Dirigiéndose a Bonny, el señor Hardy dijo:

—Stuart dice que usted había vivido aquí.

—Trabajé durante un tiempo en el laboratorio de radiaciones —dijo Bonny—. Y luego trabajé en Livermore, también para la Universidad. Por supuesto... —vaciló— está todo tan cambiado ahora. No reconocería Berkeley. No he reconocido nada de lo que hemos pasado excepto quizá la propia avenida San Pablo. Todas esas pequeñas tiendas... parecen nuevas.

—Lo son —dijo Dean Hardy. La radio empezó a emitir estática y se inclinó atentamente hacia ella, acercando el oído—. Generalmente captamos esta última emisión en los 640 kilociclos. Perdonen. —Les dio la espalda, atento a la radio.

—Subamos la lámpara de grasa —dijo Gill—, y así podrá sintonizaría mejor:

Bonny hizo lo indicado, maravillándose de que allí en la ciudad siguieran dependiendo todavía de las primitivas lámparas de grasa; había supuesto que habrían restablecido la electricidad, al menos parcialmente. En algunos aspectos, se dio cuenta, estaban realmente más atrasados que en West Marin. Y en cuanto a Bolinas...

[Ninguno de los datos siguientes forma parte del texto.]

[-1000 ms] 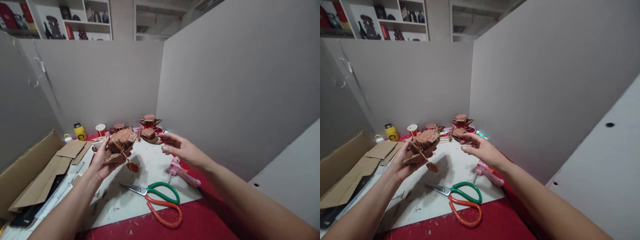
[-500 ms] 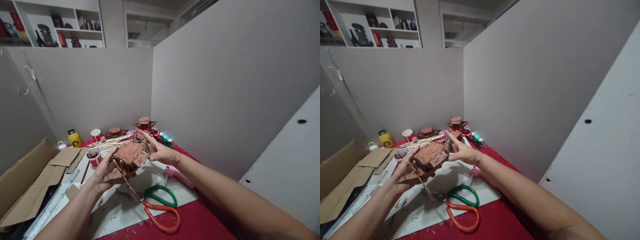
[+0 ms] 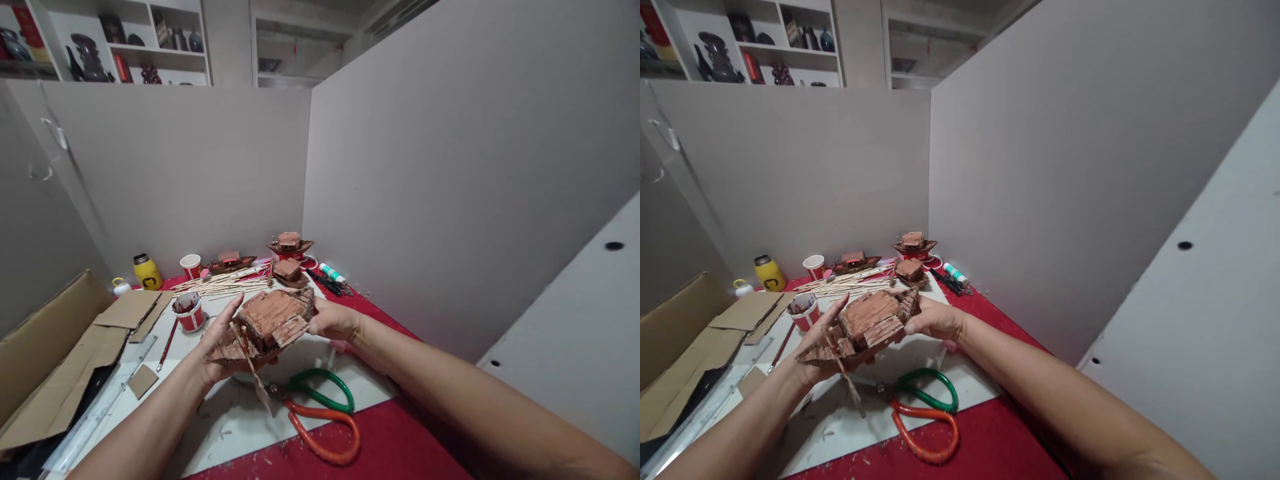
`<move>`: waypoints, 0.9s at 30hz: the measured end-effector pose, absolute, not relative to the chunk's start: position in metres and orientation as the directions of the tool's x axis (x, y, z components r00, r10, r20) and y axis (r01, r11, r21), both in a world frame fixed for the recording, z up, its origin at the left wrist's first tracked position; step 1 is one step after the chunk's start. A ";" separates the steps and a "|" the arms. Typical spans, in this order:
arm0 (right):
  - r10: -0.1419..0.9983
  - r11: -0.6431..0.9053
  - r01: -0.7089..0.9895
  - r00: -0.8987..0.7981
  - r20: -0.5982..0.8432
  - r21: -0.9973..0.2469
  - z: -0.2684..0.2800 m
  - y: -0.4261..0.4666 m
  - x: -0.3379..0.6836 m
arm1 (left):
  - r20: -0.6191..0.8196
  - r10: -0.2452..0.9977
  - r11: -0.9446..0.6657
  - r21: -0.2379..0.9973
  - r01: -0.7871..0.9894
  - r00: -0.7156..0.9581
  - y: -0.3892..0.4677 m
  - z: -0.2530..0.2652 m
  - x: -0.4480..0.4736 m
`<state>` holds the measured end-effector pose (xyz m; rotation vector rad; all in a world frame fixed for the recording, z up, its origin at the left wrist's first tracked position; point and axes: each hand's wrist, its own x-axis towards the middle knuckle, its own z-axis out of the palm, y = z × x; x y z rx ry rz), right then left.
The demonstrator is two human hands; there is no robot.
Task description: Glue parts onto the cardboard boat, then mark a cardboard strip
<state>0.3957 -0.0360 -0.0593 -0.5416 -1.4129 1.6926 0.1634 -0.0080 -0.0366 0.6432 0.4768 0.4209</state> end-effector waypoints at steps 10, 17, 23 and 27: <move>0.928 0.282 -0.290 -0.161 0.337 -0.915 -0.015 -0.028 0.435 | -0.327 0.611 0.651 0.725 -0.223 0.721 0.022 -0.074 0.155; 0.883 0.469 -0.091 0.086 0.462 -0.879 -0.023 0.023 0.430 | -0.388 0.633 0.628 0.763 -0.152 0.670 0.019 -0.096 0.163; 0.843 0.519 -0.021 0.178 0.507 -0.855 -0.050 0.066 0.436 | -0.407 0.639 0.608 0.787 -0.104 0.653 0.019 -0.107 0.164; 0.826 0.512 0.015 0.268 0.497 -0.859 -0.069 0.085 0.441 | -0.404 0.639 0.606 0.789 -0.104 0.654 0.019 -0.109 0.165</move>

—Ah —dijo el señor Hardy, interrumpiendo sus pensamientos—. Creo que lo tengo. Y no es música ligera. —Su rostro brillaba y relucía.

—Oh, querido —dijo Ella Hardy—, rezo al cielo porque se encuentre mejor. —Junté ansiosamente las manos.

Una amistosa, informal, familiar voz surgió con fuerza del altavoz:

—Hey, saludos a todos, amable gente nocturna de ahí abajo. Como tendrían que haber supuesto, aquí estoy, diciéndoles hola, hola y hola. —Dangerfield rió—. Sí, amigos, aquí estoy dando vueltas de nuevo, otra vez sobre mis piernas. De nuevo dándole a todos esos botones y mandos y demás controles como loco... sí, señores. —Su voz era cálida, y los rostros alrededor de Bonny se relajaron también, y sonrieron junto con la alegría contenida en aquella voz. Las cabezas asintieron aprobadoramente.

—¿Lo oyen? —dijo Ella Hardy—. Bueno, está mejor. El mismo lo dice. No son sólo palabras, puede notarse la diferencia.

—Hude hude hu —dijo Dangerfield—. Bueno, ahora, déjenme ver; ¿qué noticias hay? ¿Han oído hablar de ese enemigo público número uno, ese antiguo físico que todos recordamos tan bien, nuestro buen viejo doctor Bluthgeld, o como yo le llamo doctor Bloodmoney? Supongo que todos ustedes sabrán ya que nuestro querido doctor Bloodmoney ya no está entre nosotros. Sí, eso es.

—He oído rumores acerca de ello —dijo el señor Hardy excitadamente—. Un buhonero que vino en globo procedente del condado de Marin...

—Chist —dijo Ella Hardy, escuchando.

—Sí, realmente —estaba diciendo Dangerfield—. Una cierta persona de California del Norte se encargó del doctor B. De una vez por todas. Y tenemos una genuina deuda de gratitud hacia esa persona, debido a que... bueno, consideren solamente esto, amigos; esa persona está parcialmente incapacitada. Y, sin embargo, ha sido capaz de conseguir algo que nadie antes había conseguido. —Ahora la voz de Dangerfield era dura, intransigente; era un nuevo sonido que ninguno de ellos había oído nunca antes. Se miraron intranquilos—. Estoy hablando de Hoppy Harrington, amigos. ¿No conocen ustedes este nombre? Deberían conocerlo, ya que sin Hoppy ninguno de ustedes estaría ahora con vida.